The two rifles you first mention would be fine for F-Class, and when I was in Houston, I know shooters that used both out to 1,000 yards with good sucess. If you are talking anything other that .223 REm. or .308 Winchester (shot from a front bipod), then the weight maximum (not including front rest or rear bag) is just a touch above 22 lbs. The .284 is a quickly growing caliber of choice, as are all of the 7mm magnums (SAUM, 7/300, 7WSM, 280, 280 Improved) and the 300 WSM. They give a significant benefit in the wind, but extract a price when it comes to recoil. My brother shoots the .284 Winchester and loves it. I have and shoot a true 7WSM (for 3 barrels and roughly 5 years now), but may switch over to a 7/300 WSM or down to a 7 SAUM when this next barrel is consumed.
Barrel length and contour are more tied to target velocity and weight. If you build a standard rifle, you'll have something on the order of 30-32" long barrel, in a tree trunk looking contour. Mine is 30 inches, 1.250" for 5 inches then tapers to 1.00 at muzle." Nota lot of taper on that beast. BUt when you have 22 lbd to play with you can make the barrel big and heavy. If you go straight .284, get a 30-32" barrel, you'll want to be in teh 2,800+ fps node. and its easier to hit year round with a long tube.

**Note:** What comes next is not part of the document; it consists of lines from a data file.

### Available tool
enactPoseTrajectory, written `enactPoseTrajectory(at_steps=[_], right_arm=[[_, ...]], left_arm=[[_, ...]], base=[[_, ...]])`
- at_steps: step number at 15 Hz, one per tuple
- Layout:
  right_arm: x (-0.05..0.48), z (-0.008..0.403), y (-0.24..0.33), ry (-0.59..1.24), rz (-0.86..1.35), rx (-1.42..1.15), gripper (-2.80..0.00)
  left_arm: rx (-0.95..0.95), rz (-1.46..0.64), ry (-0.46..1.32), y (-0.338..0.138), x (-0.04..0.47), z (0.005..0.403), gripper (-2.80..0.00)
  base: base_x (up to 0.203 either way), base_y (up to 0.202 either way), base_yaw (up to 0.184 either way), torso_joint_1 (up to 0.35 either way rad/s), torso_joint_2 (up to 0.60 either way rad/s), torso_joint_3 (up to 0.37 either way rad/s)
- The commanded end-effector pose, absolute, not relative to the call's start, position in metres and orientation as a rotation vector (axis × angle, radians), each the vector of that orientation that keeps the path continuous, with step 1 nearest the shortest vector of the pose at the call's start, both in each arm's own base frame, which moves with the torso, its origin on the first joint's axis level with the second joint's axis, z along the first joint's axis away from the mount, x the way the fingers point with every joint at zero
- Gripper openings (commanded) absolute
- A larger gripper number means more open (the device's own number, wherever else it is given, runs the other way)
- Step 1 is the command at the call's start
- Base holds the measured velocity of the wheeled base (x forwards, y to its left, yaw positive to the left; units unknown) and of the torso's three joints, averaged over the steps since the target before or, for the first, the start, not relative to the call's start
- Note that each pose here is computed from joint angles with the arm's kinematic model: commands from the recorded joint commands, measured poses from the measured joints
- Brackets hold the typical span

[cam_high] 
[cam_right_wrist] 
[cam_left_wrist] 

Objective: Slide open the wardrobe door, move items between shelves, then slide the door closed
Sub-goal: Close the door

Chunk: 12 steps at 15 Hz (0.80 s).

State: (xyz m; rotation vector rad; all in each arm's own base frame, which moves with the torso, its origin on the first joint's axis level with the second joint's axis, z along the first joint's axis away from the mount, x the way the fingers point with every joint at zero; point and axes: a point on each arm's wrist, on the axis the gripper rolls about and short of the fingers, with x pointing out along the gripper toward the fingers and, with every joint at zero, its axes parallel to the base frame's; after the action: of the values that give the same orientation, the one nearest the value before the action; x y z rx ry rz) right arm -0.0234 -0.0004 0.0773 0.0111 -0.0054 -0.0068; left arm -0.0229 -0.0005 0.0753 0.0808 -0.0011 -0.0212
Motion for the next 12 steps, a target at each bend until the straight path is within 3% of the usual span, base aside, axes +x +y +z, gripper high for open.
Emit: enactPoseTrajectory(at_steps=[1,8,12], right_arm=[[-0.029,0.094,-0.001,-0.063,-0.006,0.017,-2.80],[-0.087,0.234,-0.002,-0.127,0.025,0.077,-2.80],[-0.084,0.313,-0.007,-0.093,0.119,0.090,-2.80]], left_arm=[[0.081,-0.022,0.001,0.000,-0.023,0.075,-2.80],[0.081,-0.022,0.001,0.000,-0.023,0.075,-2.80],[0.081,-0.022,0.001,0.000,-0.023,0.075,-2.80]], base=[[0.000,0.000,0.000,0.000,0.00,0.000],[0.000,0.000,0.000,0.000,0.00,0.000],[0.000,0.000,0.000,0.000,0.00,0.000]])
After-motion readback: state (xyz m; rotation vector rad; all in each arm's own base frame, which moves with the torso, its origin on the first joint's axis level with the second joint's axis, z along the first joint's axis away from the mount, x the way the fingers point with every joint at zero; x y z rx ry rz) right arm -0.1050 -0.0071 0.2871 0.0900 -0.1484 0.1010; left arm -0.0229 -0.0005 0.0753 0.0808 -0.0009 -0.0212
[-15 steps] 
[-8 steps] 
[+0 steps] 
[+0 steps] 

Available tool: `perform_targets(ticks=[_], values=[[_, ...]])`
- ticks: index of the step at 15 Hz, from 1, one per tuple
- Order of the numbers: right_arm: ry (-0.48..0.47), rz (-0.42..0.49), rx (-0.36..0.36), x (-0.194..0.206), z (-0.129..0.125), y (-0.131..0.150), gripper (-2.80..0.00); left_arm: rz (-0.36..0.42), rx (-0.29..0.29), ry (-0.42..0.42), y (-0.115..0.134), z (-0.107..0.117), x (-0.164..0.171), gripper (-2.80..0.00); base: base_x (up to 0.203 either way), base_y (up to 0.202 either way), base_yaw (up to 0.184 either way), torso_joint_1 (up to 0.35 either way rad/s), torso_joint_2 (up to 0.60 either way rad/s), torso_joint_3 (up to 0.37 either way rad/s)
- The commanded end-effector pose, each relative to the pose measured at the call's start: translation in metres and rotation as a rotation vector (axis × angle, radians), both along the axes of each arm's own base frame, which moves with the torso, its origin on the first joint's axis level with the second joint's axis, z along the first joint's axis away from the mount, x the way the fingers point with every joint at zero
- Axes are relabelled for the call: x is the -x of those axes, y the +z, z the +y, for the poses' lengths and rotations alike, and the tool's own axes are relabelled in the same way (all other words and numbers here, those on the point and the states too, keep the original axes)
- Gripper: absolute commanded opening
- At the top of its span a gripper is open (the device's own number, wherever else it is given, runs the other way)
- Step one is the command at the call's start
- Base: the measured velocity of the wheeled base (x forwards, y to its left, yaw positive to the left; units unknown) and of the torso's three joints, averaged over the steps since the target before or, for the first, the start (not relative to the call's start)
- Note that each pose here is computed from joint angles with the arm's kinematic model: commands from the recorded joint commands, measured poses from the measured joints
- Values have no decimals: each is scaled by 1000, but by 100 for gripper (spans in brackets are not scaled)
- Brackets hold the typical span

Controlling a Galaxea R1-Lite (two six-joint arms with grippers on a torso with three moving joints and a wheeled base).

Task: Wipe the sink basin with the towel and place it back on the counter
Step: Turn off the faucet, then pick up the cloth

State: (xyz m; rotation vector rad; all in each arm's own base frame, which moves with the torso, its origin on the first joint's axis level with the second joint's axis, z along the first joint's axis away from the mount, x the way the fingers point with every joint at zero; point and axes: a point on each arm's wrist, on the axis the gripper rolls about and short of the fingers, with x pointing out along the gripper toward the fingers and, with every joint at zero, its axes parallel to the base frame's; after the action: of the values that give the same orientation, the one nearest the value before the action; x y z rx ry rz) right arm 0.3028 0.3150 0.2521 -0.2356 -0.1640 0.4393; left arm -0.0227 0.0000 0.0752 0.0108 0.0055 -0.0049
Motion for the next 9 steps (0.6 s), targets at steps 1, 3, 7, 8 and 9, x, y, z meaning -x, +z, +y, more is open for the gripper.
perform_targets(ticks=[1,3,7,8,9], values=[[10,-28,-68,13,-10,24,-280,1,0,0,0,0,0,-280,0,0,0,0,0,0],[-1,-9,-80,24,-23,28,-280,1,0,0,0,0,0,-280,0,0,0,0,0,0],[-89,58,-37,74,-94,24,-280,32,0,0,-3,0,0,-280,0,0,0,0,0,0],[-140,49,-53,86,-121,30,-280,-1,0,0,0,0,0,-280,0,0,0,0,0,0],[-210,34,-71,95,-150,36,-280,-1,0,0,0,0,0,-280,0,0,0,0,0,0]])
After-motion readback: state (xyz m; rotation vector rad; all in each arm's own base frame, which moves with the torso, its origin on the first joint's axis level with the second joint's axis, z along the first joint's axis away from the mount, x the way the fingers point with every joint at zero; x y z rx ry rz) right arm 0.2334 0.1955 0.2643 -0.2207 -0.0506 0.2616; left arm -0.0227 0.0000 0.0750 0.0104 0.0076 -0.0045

The NRA rules are a decent starting point, but so it going to a local match ans simply seeing what people are using on the line and how they are doing it. IN some cases, you'll not see much in the form of advertising about F-Class, since its a subset of High Power.
In my local Area, Las Vegas, we are combined for nearly all matches (except we run a separate 600 - mid range match) monthly at my club.